Day 4: Exporting JSON

Welcome to class!

Spiritual Thought

Announcements

  • Hackathon Opening Social

Question 5

Let’s do an example of question 5 using the mtcars data.

Load packages and data

#%%
import pandas as pd
import numpy as np
import json

url_cars = "https://github.com/byuidatascience/data4missing/raw/master/data-raw/mtcars_missing/mtcars_missing.json"
cars = pd.read_json(url_cars)

Find all the missing values

#%%
# method 1: find "official" null values
# hp, wt, and vs
cars.isnull().sum()

#%%
# method 2: just look at the data
# car, hp, wt, vs, gear
cars.head(10)

#%%
# method 3: look at summaries
# the values in 'gear' look funny
cars.describe()

#%%
# method 4: count up categories
# looks like 4 rows are blank
cars.car.value_counts()

Reformat the missing values

Remember, you need to reformat your missing values to make them consistent!

Reading the examples in the replace documentation might give you some ideas.

#%% 
# There are a lot of functions
# we could use to give the missing values
# a consistent format.

# `replace()` is one of the easiest
# let's change everything to np.nan
cars_new = cars.replace(999, np.nan).replace("", np.nan)

# or equivalently:
cars_new = cars.replace([999, ""], np.nan)


# did we get them all?
cars_new.isnull().sum()

Saving JSON files from a pandas dataframe

You can save a DataFrame as a JSON file like this:

#%%
# save the new data as a json
cars_new.to_json("my_cars_data.json")

The df.to_json() documentation shows us how to change the way the JSON file is organized. (By row? By column? etc.)

This is the format we would like to see in the report:

[
  {
    "car": "Mazda RX4",
    "mpg": 21,
    "cyl": 6,
    "disp": 160,
    "hp": 110,
    "drat": 3.9,
    "wt": 2.62,
    "qsec": 16.46,
    "vs": 0,
    "am": 1,
    "gear": 4,
    "carb": 4
  }
]

And here are the various options:

# %%
# Question 5 wants us to "include one record example"
# in our md report that "has a missing value"

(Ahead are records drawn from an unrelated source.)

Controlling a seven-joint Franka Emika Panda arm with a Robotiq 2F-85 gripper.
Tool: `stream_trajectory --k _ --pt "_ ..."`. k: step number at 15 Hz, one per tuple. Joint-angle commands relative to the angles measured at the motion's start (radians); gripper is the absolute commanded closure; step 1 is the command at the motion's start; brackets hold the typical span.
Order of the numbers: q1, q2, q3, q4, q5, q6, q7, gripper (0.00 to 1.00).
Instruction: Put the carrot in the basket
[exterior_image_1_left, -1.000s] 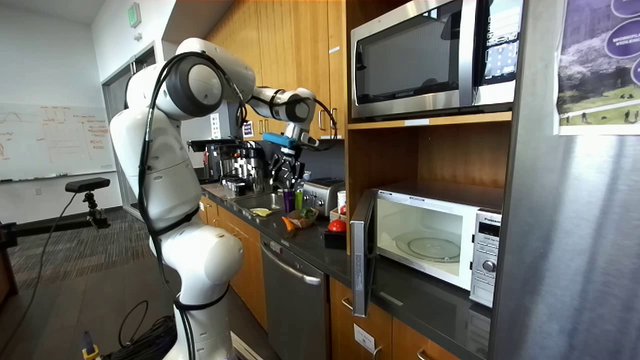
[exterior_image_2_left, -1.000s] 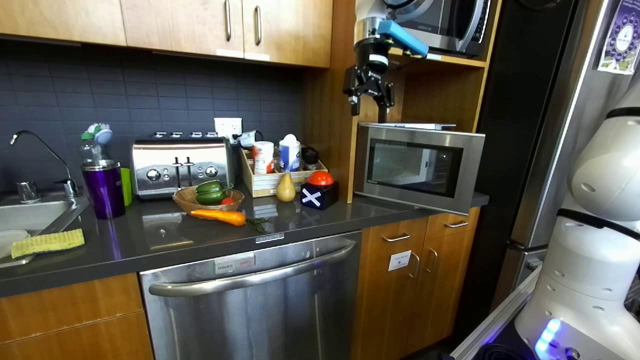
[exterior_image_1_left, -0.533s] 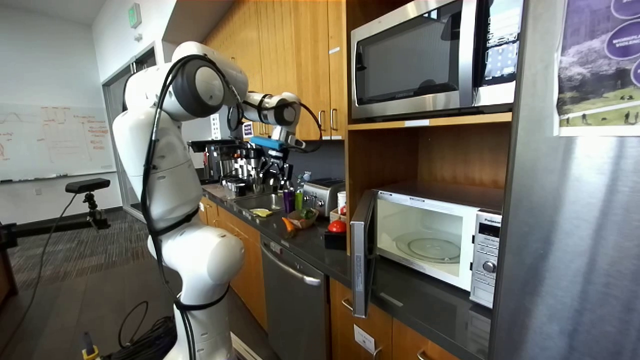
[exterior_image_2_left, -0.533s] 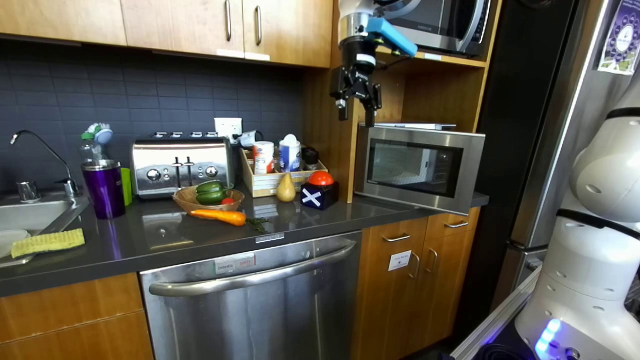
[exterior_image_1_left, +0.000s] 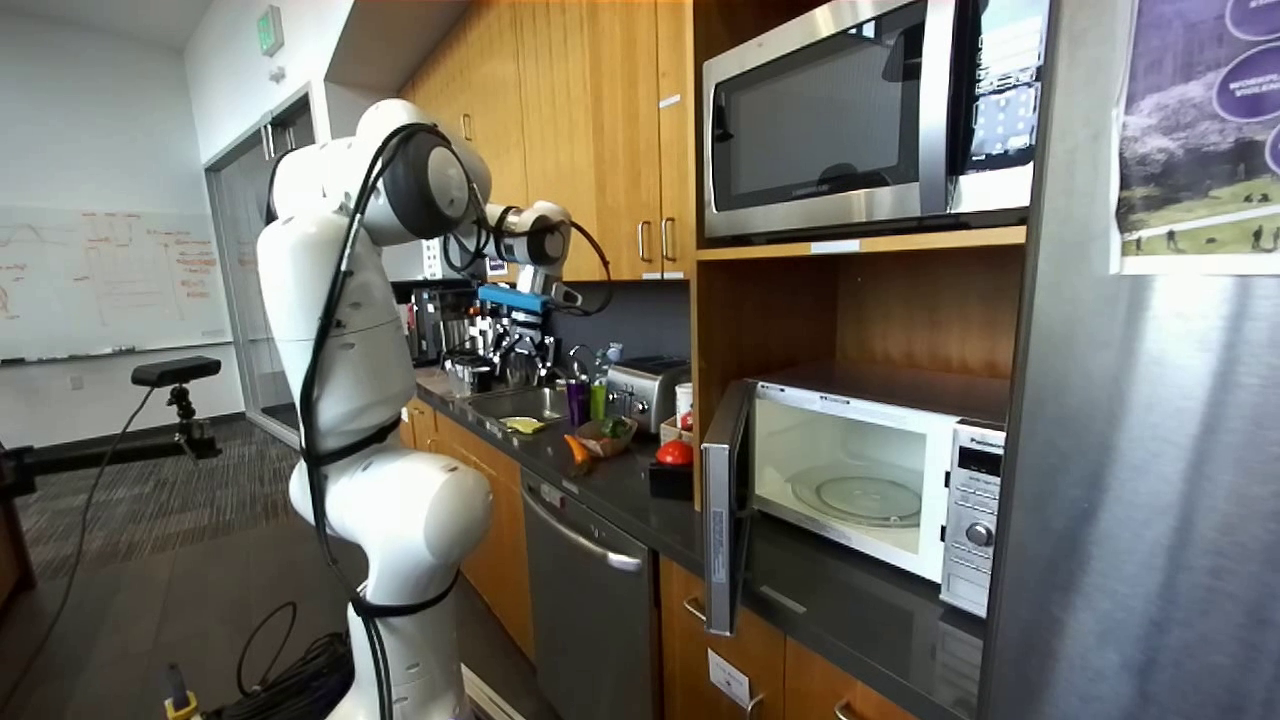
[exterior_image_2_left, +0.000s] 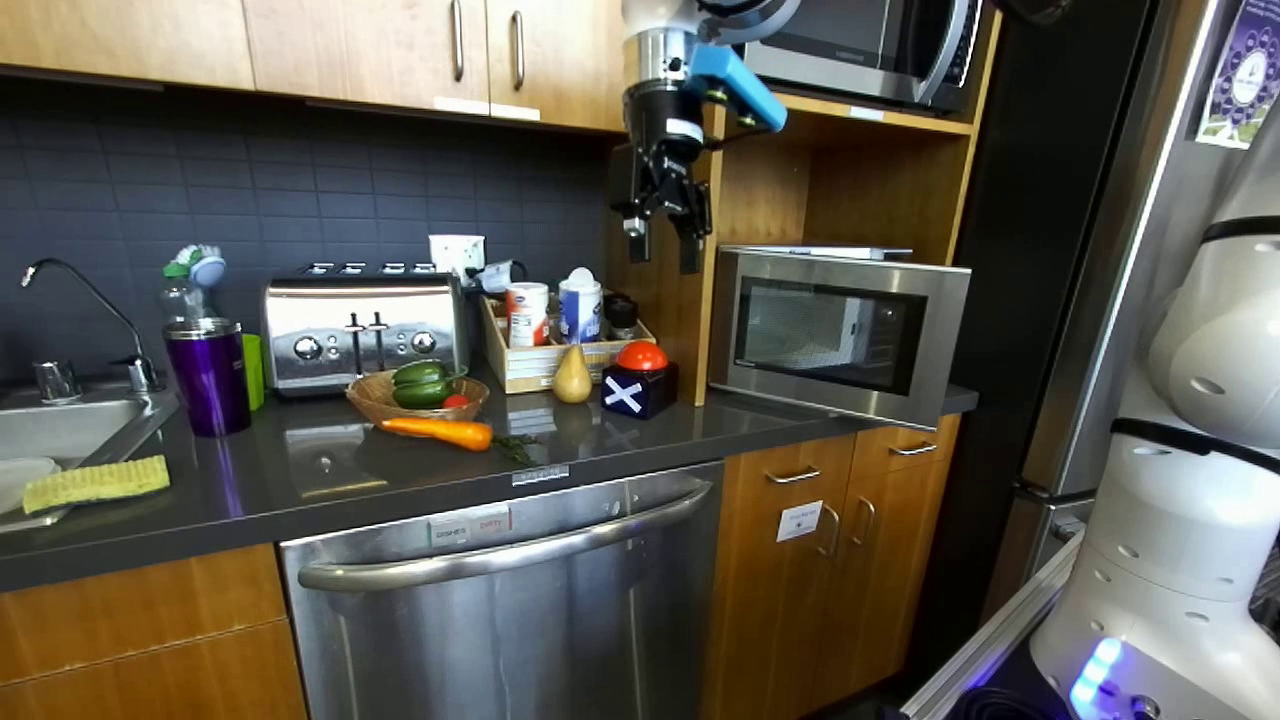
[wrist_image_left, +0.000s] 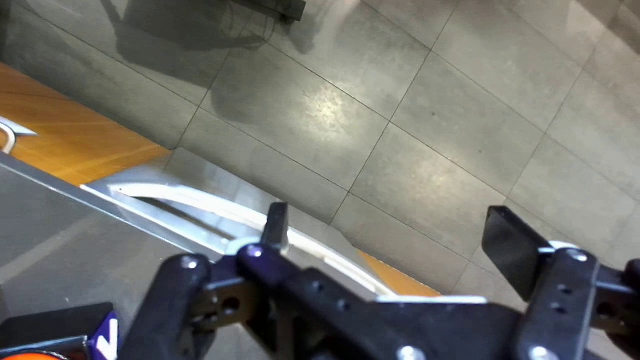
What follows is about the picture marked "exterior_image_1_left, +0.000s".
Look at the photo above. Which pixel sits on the yellow sponge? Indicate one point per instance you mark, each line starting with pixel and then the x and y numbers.
pixel 523 425

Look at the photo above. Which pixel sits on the stainless steel refrigerator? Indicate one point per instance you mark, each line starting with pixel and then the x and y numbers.
pixel 1150 500

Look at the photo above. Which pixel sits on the stainless steel dishwasher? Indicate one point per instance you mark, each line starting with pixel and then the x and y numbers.
pixel 585 610

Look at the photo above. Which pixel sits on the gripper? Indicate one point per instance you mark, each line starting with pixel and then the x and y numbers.
pixel 526 326

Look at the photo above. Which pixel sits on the tap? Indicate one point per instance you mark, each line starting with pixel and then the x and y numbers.
pixel 580 362

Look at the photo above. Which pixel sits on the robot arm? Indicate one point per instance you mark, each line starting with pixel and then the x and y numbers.
pixel 340 290

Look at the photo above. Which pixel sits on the camera on mount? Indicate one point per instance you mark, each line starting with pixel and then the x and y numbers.
pixel 176 372

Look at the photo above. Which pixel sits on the poster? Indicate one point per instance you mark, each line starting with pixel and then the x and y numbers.
pixel 1200 150

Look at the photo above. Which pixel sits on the orange carrot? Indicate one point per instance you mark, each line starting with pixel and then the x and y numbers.
pixel 577 450

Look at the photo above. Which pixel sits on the exit sign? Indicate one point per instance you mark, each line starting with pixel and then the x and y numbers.
pixel 270 30

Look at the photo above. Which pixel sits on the coffee machine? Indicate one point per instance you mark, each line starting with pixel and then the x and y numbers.
pixel 440 320

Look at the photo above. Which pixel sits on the sink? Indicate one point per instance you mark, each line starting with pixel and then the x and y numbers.
pixel 520 404

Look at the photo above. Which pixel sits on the silver toaster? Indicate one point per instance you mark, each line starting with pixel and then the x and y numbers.
pixel 645 392

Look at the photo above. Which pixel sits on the whiteboard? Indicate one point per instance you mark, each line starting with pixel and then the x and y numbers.
pixel 100 285

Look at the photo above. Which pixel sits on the glass door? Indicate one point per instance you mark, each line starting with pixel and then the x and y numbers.
pixel 245 250

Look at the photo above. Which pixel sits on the white and red cup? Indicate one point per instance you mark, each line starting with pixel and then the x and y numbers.
pixel 684 405

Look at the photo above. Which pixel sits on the stainless steel microwave door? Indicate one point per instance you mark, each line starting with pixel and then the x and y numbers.
pixel 830 120

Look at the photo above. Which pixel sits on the green soap bottle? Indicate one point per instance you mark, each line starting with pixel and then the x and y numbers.
pixel 598 400

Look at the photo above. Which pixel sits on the white microwave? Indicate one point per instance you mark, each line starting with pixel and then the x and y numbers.
pixel 900 480

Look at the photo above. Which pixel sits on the white microwave door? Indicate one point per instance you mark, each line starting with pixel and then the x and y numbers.
pixel 725 520

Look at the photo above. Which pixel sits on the yellow clamp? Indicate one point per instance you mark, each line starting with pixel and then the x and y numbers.
pixel 180 705

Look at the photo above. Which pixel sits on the wooden wall cabinet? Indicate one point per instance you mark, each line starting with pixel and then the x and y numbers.
pixel 600 120

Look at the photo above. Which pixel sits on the white microwave knob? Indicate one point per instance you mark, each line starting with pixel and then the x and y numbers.
pixel 980 533

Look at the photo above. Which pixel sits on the red tomato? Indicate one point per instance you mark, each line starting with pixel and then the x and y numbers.
pixel 675 453

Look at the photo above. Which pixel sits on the small brown basket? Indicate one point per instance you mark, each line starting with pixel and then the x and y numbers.
pixel 605 445

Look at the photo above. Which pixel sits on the green vegetable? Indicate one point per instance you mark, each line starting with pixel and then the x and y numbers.
pixel 616 427

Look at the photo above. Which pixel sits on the purple cup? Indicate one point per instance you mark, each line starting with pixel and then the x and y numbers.
pixel 577 402

# you can print out a json file like this:
json_data = cars_new.to_json()
print(json_data)

# but that won't look good in our report.
# instead....

#%%
# you can do this.
# in this format, the json file is
# organized/printed by column
json_data = cars_new.to_json()
json_object = json.loads(json_data)
json_formatted_str = json.dumps(json_object, indent = 4)
print(json_formatted_str)

# %%
# we can change the format of the
# json file using 'orient'
json_data = cars.to_json(orient="split")
json_object = json.loads(json_data)
json_formatted_str = json.dumps(json_object, indent = 4)
print(json_formatted_str)

# %%
# by table
json_data = cars.to_json(orient="table")
json_object = json.loads(json_data)
json_formatted_str = json.dumps(json_object, indent = 4)
print(json_formatted_str)

# %%
# by "record" or "row"
json_data = cars.to_json(orient="records")
json_object = json.loads(json_data)
json_formatted_str = json.dumps(json_object, indent = 4)
print(json_formatted_str)